## Exercise objective
Pull out the lines from the one containing "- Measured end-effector" through the final line of the listing below and repeat them exactly. Leave the pictures behind.

## Supplied data
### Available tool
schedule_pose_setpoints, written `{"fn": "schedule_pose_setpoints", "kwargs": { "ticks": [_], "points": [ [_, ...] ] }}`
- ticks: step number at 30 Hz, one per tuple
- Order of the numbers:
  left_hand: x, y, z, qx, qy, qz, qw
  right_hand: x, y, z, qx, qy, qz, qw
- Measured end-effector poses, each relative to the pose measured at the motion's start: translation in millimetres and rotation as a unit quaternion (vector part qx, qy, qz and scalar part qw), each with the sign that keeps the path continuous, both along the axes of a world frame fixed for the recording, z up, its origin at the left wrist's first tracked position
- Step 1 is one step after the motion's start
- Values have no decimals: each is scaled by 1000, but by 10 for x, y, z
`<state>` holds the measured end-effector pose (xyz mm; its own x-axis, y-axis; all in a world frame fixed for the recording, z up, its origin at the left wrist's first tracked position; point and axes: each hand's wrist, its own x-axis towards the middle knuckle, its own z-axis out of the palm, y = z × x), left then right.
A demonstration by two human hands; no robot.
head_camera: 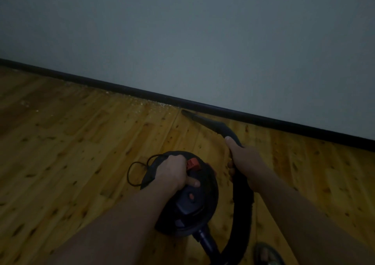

## Response area
- Measured end-effector poses, each relative to the pose measured at the motion's start: translation in millimetres and rotation as a unit quaternion (vector part qx, qy, qz and scalar part qw), each with the sign that keeps the path continuous, both along the axes of a world frame fixed for the recording, z up, its origin at the left wrist's first tracked position
- Step 1 is one step after the motion's start
- Values have no decimals: each is scaled by 1000, but by 10 for x, y, z
`<state>` holds the measured end-effector pose (xyz mm; its own x-axis, y-axis; all in a world frame fixed for the recording, z up, its origin at the left wrist's first tracked position; point and axes: each hand's wrist, its own x-axis towards the middle knuckle, its own z-axis out of the palm, y = z × x), left then right.
A demonstration by two human hands; no robot.
head_camera: 

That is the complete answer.